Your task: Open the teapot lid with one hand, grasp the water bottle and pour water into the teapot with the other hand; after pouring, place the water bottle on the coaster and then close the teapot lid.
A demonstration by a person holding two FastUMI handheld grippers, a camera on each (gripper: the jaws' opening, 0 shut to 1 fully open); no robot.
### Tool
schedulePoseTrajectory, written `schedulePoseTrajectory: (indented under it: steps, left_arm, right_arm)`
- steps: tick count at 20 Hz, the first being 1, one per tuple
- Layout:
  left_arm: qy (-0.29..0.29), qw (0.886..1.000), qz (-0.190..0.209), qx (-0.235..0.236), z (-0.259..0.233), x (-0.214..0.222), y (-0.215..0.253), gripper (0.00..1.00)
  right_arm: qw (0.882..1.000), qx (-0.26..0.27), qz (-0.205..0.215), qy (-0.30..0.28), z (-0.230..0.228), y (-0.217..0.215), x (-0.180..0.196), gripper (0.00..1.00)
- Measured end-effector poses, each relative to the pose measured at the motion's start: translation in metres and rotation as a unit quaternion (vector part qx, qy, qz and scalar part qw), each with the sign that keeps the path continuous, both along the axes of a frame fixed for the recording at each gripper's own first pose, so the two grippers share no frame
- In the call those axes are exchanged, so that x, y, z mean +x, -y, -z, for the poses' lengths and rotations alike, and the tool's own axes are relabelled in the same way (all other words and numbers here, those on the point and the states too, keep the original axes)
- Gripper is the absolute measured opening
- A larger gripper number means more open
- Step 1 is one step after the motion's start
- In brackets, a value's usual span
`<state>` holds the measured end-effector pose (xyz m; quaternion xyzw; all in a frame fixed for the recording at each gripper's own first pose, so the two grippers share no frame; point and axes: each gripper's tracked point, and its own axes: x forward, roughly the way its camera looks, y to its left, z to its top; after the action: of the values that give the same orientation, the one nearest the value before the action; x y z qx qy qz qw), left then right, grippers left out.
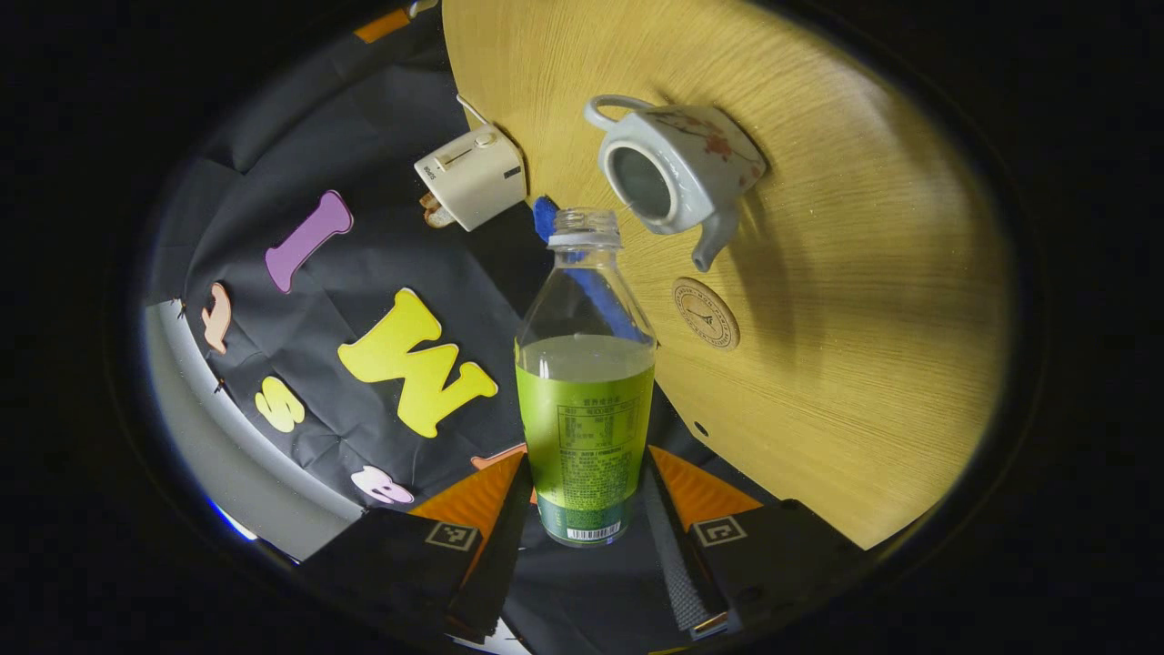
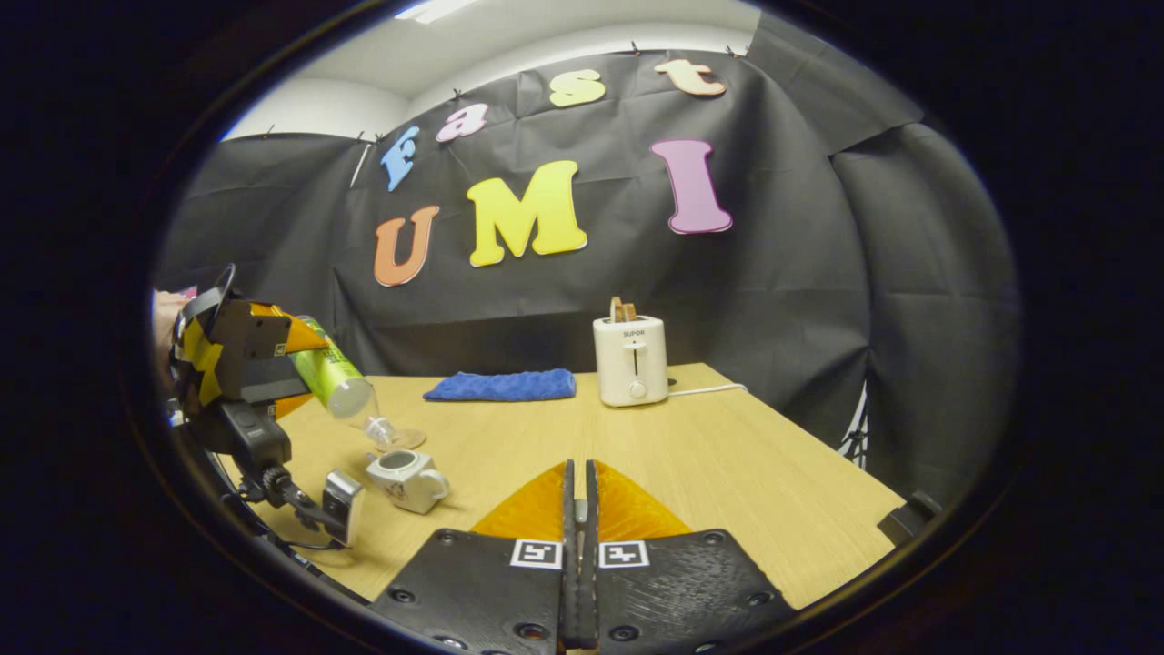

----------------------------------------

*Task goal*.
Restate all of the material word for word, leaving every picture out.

*Result*.
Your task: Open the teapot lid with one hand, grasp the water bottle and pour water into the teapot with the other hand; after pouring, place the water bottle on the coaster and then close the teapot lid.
A demonstration by a person holding two FastUMI handheld grippers, a camera on each (gripper: the jaws' opening, 0 shut to 1 fully open); no robot.
### Tool
schedulePoseTrajectory, written `schedulePoseTrajectory: (indented under it: steps, left_arm, right_arm)`
- steps: tick count at 20 Hz, the first being 1, one per tuple
- Layout:
  left_arm: qy (-0.29..0.29), qw (0.886..1.000), qz (-0.190..0.209), qx (-0.235..0.236), z (-0.259..0.233), x (-0.214..0.222), y (-0.215..0.253), gripper (0.00..1.00)
  right_arm: qw (0.882..1.000), qx (-0.26..0.27), qz (-0.205..0.215), qy (-0.30..0.28), z (-0.230..0.228), y (-0.217..0.215), x (-0.180..0.196), gripper (0.00..1.00)
- Measured end-effector poses, each relative to the pose measured at the motion's start: translation in metres and rotation as a unit quaternion (vector part qx, qy, qz and scalar part qw), each with the sign that keeps the path continuous, both along the axes of a frame fixed for the recording at each gripper's own first pose, so the two grippers share no frame
- In the call those axes are exchanged, so that x, y, z mean +x, -y, -z, for the poses' lengths and rotations alike, and the tool's own axes are relabelled in the same way (all other words and numbers here, those on the point and the states too, keep the original axes)
- Gripper is the absolute measured opening
- A larger gripper number means more open
- Step 1 is one step after the motion's start
- In brackets, a value's usual span
`<state>` holds the measured end-effector pose (xyz m; quaternion xyzw; all in a frame fixed for the recording at each gripper's own first pose, so the two grippers share no frame; point and axes: each gripper's tracked point, and its own axes: x forward, roughly the way its camera looks, y to its left, z to its top; after the action: of the values that give the same orientation, the one nearest the value before the action; x y z qx qy qz qw), left then right, grippers left out.

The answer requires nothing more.